● What to produce:
State how many lines in the entries below hold the string "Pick", and give nothing besides that number.

━━ Dataset

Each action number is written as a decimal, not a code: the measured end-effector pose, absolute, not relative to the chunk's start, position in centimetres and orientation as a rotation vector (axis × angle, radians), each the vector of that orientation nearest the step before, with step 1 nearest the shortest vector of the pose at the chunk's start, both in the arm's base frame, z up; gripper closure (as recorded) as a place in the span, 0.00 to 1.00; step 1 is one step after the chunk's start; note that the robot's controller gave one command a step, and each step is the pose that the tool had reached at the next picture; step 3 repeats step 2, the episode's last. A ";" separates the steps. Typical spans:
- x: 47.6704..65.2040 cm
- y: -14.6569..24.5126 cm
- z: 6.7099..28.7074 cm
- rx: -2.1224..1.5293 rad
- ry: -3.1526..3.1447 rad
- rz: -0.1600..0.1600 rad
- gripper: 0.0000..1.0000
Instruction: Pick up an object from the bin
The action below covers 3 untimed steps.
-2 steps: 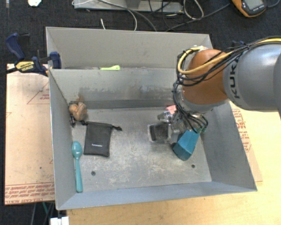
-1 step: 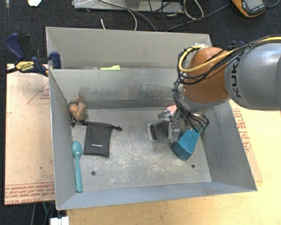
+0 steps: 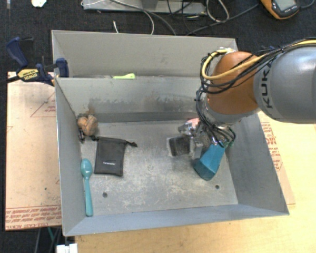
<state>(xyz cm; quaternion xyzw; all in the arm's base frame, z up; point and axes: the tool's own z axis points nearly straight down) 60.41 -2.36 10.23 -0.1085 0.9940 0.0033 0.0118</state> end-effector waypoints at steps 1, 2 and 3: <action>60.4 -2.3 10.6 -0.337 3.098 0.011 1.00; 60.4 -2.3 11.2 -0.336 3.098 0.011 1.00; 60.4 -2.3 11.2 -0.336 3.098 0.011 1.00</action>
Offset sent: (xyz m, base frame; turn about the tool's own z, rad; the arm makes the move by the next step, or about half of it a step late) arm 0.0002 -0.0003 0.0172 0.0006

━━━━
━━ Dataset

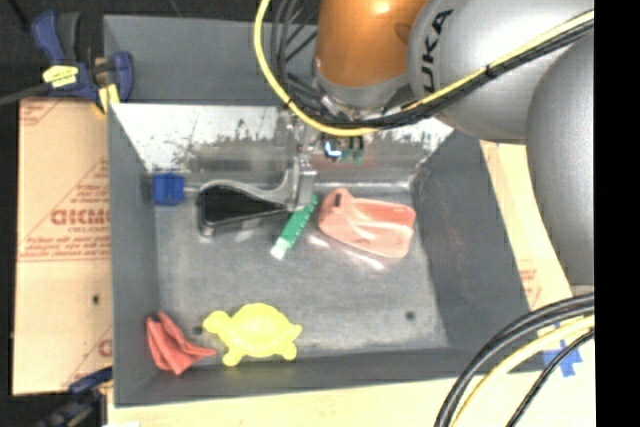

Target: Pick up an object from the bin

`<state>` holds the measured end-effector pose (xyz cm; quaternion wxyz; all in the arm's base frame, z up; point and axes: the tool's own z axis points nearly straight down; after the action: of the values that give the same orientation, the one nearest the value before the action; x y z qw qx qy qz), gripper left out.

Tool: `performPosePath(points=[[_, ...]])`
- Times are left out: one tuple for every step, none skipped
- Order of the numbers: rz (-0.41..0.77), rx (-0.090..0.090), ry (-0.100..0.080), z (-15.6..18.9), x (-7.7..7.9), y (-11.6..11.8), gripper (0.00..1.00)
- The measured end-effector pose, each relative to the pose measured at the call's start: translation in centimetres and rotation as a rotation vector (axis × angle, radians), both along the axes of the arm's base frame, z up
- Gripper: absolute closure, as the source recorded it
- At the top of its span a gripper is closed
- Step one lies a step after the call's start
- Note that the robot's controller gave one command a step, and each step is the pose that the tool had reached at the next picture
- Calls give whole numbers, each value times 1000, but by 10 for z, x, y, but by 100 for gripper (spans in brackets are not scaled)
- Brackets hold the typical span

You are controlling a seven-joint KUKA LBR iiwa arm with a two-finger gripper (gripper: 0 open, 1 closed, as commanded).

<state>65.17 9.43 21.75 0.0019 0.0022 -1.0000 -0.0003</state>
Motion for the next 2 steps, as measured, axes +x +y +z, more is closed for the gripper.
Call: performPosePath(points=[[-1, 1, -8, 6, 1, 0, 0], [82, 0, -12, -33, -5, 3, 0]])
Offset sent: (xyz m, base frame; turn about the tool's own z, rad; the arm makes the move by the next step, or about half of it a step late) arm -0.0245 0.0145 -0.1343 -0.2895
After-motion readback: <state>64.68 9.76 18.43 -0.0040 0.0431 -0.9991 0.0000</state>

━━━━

● Reply to the task:
2